# Work instructions
Look for the string "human" in the listing below and copy every line in which it appears.

# Dataset entries
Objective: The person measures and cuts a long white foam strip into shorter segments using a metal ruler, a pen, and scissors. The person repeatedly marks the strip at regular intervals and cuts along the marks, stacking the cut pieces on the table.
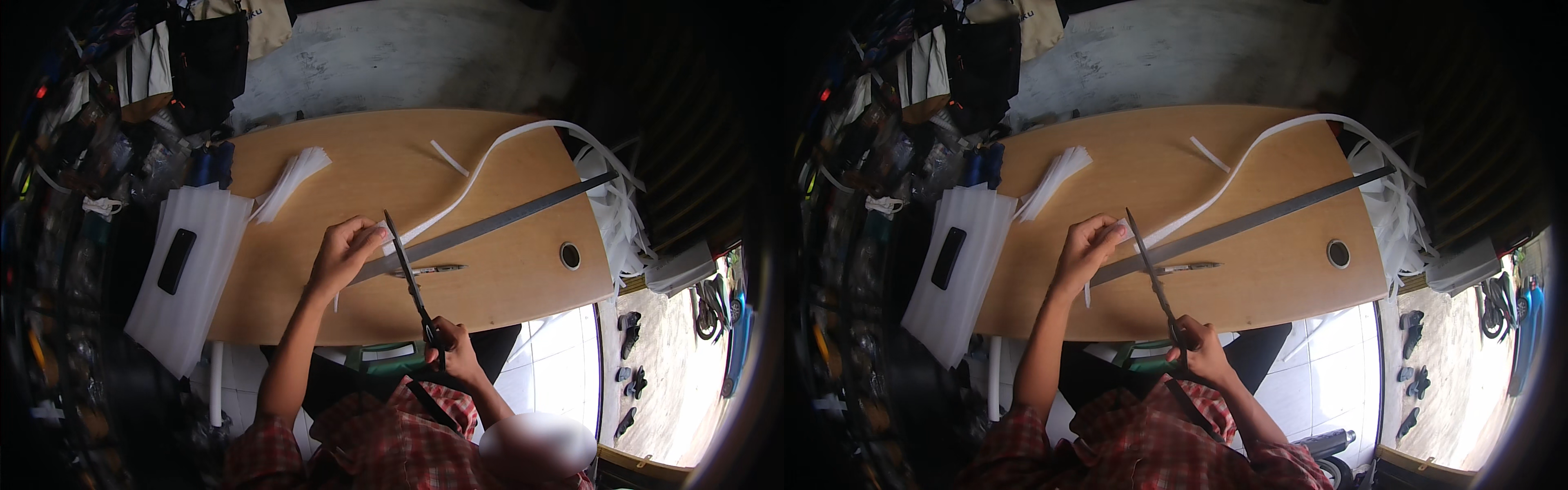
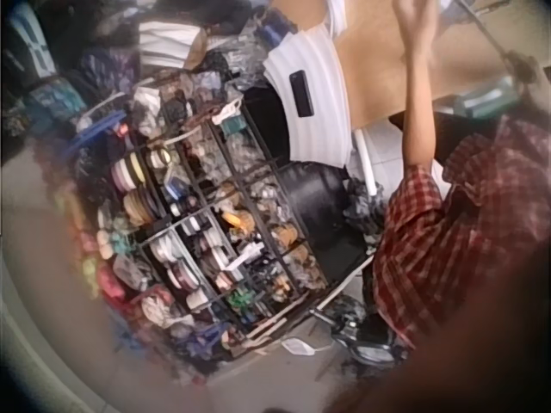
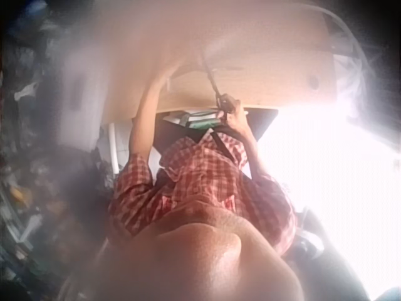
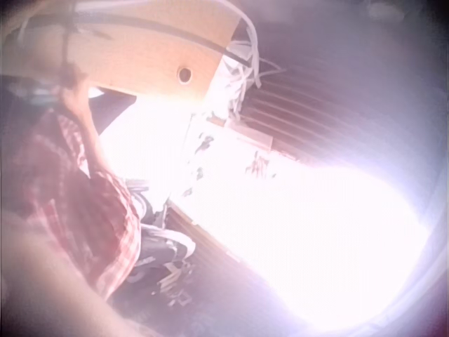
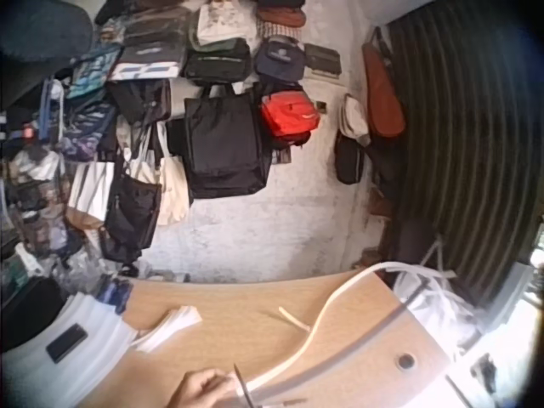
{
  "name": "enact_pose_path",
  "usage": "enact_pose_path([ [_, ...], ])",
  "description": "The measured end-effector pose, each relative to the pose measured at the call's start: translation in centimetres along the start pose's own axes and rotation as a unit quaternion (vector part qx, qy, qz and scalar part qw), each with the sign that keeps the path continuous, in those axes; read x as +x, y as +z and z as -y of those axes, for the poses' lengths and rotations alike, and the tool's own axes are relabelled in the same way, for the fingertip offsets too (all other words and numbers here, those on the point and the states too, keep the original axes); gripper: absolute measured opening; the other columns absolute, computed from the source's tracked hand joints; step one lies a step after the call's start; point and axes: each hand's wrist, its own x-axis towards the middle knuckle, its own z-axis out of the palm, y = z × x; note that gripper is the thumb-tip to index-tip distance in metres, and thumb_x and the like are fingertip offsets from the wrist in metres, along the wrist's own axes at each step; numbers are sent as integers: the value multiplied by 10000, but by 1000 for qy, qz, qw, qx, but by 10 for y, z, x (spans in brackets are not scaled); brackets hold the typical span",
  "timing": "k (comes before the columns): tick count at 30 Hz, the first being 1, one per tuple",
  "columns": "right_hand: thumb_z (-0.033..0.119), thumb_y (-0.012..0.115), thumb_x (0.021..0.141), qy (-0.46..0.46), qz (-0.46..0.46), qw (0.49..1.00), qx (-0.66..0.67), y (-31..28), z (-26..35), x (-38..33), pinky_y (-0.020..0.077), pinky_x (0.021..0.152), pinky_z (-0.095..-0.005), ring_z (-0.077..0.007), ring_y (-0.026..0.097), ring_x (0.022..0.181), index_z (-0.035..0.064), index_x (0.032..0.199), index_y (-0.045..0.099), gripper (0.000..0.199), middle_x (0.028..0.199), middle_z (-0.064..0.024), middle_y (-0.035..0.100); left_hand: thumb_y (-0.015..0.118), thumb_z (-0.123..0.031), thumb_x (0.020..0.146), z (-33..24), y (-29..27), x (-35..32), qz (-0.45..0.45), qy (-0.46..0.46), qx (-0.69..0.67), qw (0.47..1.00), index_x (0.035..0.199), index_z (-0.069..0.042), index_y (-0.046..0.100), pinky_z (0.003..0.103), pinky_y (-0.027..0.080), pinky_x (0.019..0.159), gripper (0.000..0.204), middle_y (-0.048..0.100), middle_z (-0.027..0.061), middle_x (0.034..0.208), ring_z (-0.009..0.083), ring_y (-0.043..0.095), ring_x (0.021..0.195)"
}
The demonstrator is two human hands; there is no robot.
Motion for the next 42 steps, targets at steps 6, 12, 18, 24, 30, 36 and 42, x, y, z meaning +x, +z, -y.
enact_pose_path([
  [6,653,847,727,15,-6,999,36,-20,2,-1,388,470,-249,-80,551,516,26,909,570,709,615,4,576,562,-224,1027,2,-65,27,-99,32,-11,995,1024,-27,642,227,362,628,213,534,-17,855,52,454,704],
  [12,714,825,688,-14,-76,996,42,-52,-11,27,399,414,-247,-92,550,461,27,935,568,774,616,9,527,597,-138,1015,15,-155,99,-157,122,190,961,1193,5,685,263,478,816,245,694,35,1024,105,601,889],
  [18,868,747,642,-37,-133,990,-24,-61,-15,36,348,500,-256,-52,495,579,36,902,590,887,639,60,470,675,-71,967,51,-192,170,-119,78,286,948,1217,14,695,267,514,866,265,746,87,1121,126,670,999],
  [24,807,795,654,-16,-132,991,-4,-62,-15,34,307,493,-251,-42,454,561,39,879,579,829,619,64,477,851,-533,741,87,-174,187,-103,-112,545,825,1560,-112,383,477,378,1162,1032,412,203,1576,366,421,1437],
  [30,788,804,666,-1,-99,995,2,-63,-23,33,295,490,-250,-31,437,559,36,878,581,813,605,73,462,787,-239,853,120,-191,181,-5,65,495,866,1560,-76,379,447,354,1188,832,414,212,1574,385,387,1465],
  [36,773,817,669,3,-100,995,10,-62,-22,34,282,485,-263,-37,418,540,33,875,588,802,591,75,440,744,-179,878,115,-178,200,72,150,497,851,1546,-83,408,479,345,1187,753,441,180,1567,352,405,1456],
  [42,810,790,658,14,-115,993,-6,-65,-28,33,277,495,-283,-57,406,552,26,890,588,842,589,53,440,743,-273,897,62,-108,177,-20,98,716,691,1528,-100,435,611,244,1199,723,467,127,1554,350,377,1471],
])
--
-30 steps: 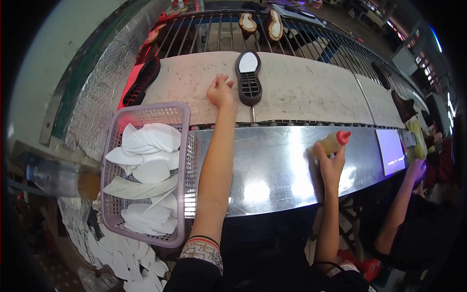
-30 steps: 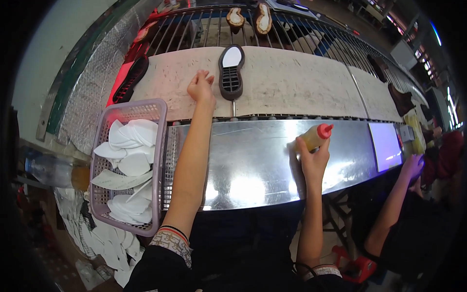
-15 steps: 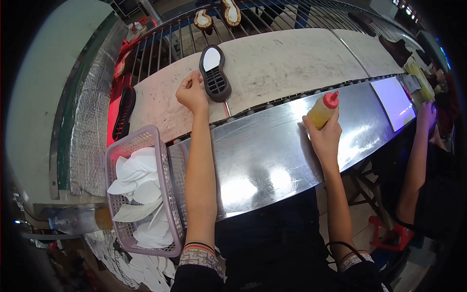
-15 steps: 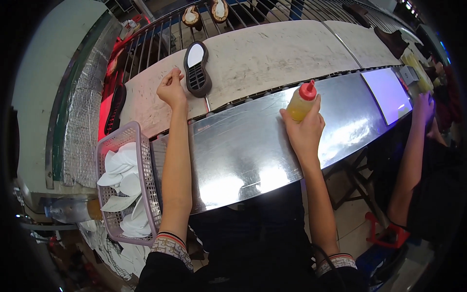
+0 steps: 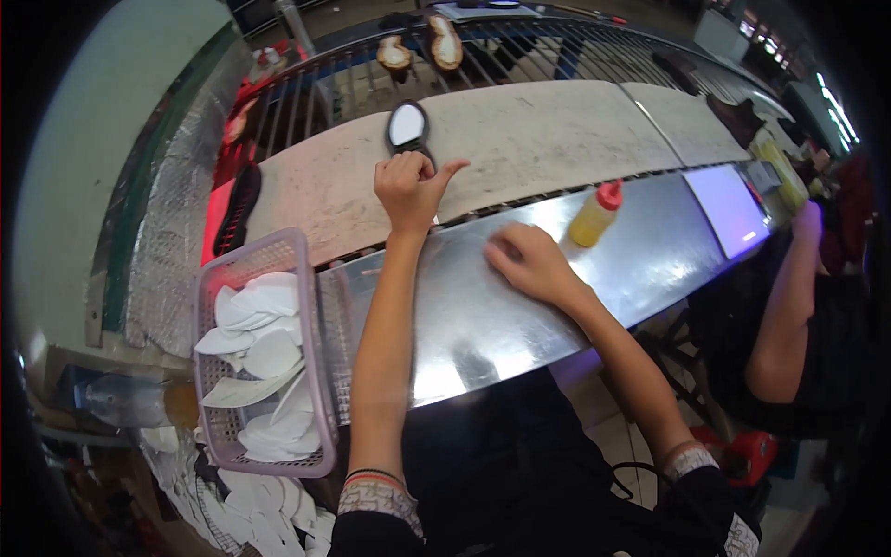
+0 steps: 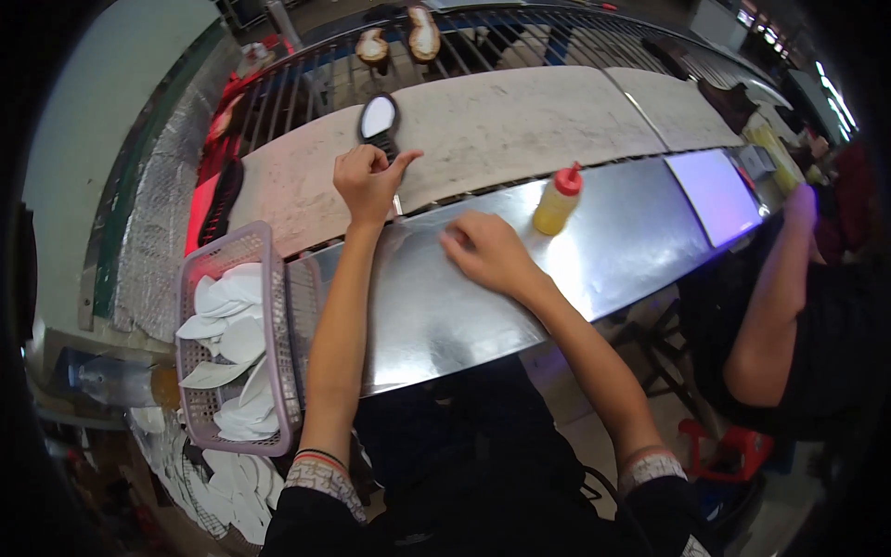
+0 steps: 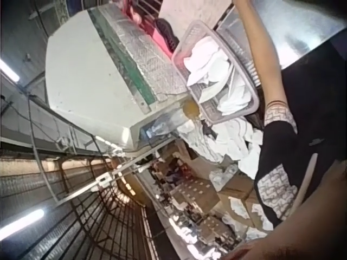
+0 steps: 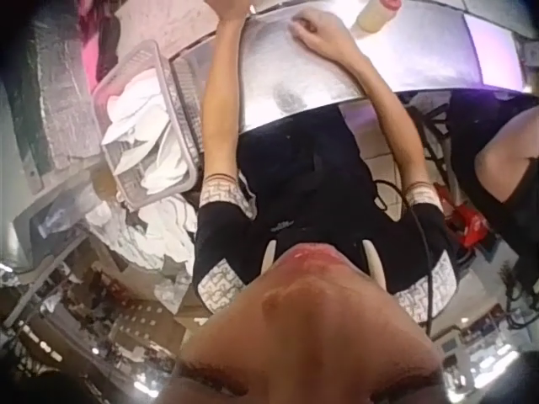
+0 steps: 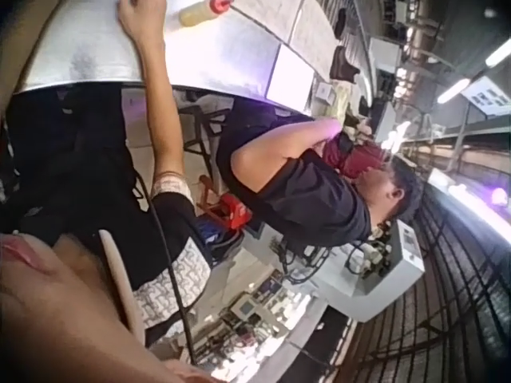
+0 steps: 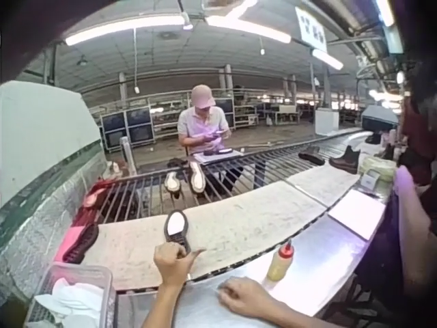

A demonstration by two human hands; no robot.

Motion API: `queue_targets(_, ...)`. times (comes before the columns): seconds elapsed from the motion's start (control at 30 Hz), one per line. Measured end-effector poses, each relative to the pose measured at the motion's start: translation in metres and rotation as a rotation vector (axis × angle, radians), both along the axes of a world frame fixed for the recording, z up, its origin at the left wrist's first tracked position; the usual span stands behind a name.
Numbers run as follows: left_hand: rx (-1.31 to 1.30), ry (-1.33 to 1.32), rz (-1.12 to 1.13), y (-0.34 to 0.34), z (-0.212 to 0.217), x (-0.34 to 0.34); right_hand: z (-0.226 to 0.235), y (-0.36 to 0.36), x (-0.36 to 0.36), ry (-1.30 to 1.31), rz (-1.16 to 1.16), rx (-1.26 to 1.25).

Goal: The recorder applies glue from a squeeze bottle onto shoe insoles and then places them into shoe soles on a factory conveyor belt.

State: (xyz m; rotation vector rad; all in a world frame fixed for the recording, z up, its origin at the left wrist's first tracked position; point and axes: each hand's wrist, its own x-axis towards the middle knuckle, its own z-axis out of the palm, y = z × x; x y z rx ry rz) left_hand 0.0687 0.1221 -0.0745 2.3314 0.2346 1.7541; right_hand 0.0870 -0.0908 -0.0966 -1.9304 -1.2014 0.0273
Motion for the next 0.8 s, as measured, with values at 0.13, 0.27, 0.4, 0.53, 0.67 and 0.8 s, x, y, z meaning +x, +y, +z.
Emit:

# Answer to the problem
The demonstrator is two human hands; there is no robot.
A demonstration by two human hands; no robot.

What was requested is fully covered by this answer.